If you cant, they are recorded and placed on YT  https://www.youtube.com/user/PanteraPolnocy/videos

Vivox updates can be seen here https://youtu.be/quejAR7VaRE?t=1132

 

 

LL would like to resume issuing a Linux viewer in line with Windows & OSX but need community help to do it, they have been asking for help for a year at this point. The viewer has many dependencies, right now these are compiled for and shipped with the viewer binary, this needs to be changed so the viewer will uses system libs like every other Linux application. If you have the time, skill and would like to do something constructive .... you will find LL and the remaining few Linux TPV devs very receptive. Feel free to get the source and have at it (I would recommend a debian based build environment and leaving openjpeg till last).

 

The contents of TPV meetings are generally not announced as are often very dry, technical, and of little interest to most users.
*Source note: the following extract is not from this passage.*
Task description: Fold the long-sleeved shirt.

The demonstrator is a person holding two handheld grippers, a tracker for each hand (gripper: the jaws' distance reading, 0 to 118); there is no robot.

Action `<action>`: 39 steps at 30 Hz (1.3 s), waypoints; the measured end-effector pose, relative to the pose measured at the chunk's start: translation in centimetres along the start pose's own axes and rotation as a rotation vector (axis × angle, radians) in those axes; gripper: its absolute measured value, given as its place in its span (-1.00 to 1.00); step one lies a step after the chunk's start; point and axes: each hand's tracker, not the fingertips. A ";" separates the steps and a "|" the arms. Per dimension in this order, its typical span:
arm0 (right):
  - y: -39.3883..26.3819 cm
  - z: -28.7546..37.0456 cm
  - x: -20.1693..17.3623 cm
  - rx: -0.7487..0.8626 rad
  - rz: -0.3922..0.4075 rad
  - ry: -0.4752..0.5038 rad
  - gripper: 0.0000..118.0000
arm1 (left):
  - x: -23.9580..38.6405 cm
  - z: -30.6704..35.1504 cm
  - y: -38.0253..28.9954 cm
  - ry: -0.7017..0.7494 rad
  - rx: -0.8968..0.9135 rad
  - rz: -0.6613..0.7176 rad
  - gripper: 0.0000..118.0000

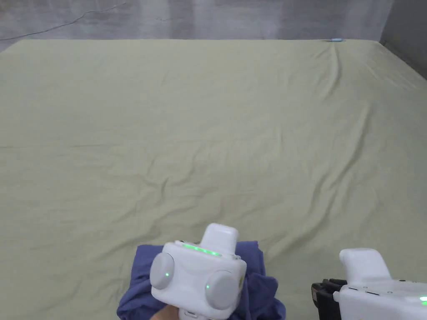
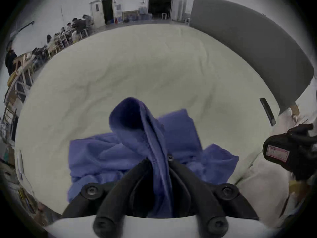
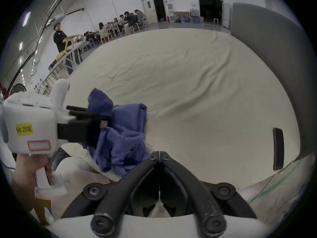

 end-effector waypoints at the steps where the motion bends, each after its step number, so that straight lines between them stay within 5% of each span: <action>1: -0.2 -0.1 0.3 -0.001 -0.011 -0.001 -1.00 | 0.6 -0.3 0.0 -0.017 -0.010 0.033 -1.00; 7: -0.9 -0.5 1.2 -0.024 -0.041 0.004 -1.00 | 0.8 -1.9 -0.2 -0.061 0.022 0.118 -0.89; 9: -1.0 -0.3 1.3 -0.021 -0.040 0.012 -1.00 | 0.1 -1.2 -0.2 -0.186 0.047 0.193 0.33; 10: -1.0 -0.1 1.4 -0.013 -0.042 0.022 -1.00 | -0.3 0.0 -0.1 -0.243 0.049 0.198 0.76; 11: -1.0 0.1 1.5 -0.003 -0.046 0.032 -1.00 | -0.9 1.6 0.0 -0.265 0.075 0.206 0.94; 16: -0.7 0.4 1.9 0.018 -0.082 0.081 -1.00 | -6.4 8.6 0.3 -0.290 0.255 0.331 0.90; 17: -0.7 0.3 1.9 0.017 -0.084 0.085 -1.00 | -7.5 9.3 0.6 -0.220 0.242 0.337 0.66; 18: -0.7 0.2 1.8 0.015 -0.084 0.087 -1.00 | -8.2 9.4 0.6 -0.137 0.230 0.333 0.13; 19: -0.7 0.1 1.6 0.011 -0.083 0.089 -1.00 | -8.6 9.0 0.5 -0.049 0.226 0.312 -0.66; 20: -0.7 0.0 1.5 0.008 -0.081 0.092 -1.00 | -8.5 8.0 0.3 0.023 0.215 0.284 -1.00; 22: -0.7 -0.1 1.2 0.005 -0.081 0.100 -1.00 | -7.8 5.7 0.0 0.069 0.132 0.258 -1.00; 24: -0.8 -0.1 1.0 0.004 -0.080 0.106 -1.00 | -6.2 3.0 -0.5 -0.063 0.069 0.255 -1.00; 30: -0.9 0.2 1.5 0.008 -0.095 0.093 -1.00 | 2.7 -2.9 -1.3 -0.146 -0.095 0.088 -1.00; 34: -0.8 0.6 2.5 0.013 -0.104 0.066 -1.00 | 5.9 -3.6 -0.3 -0.126 -0.072 0.075 -1.00; 39: 0.5 1.7 4.0 0.073 -0.139 0.041 -1.00 | 5.2 -1.1 1.4 -0.314 -0.042 0.142 -1.00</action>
We (as TPV developers) need to know what's in the pipeline, when releases are planned, what LL updates we need to pay special attention to, service changes etc etc. There is discussion about code or projects we are submitting to be included with the LL client, a process that takes significant time. Likewise it gives us opportunity to raise issues with LL. Most discussion is weeks, if not months away from affecting end users. ... Seriously watch a few meetings, whats to announce ... "working on stuff Linden is working on stuff" or "please don't update your viewer next week as our support staff are on holiday".

 

The only people getting paid have an account name ending in "Linden", everyone else does this for funsies.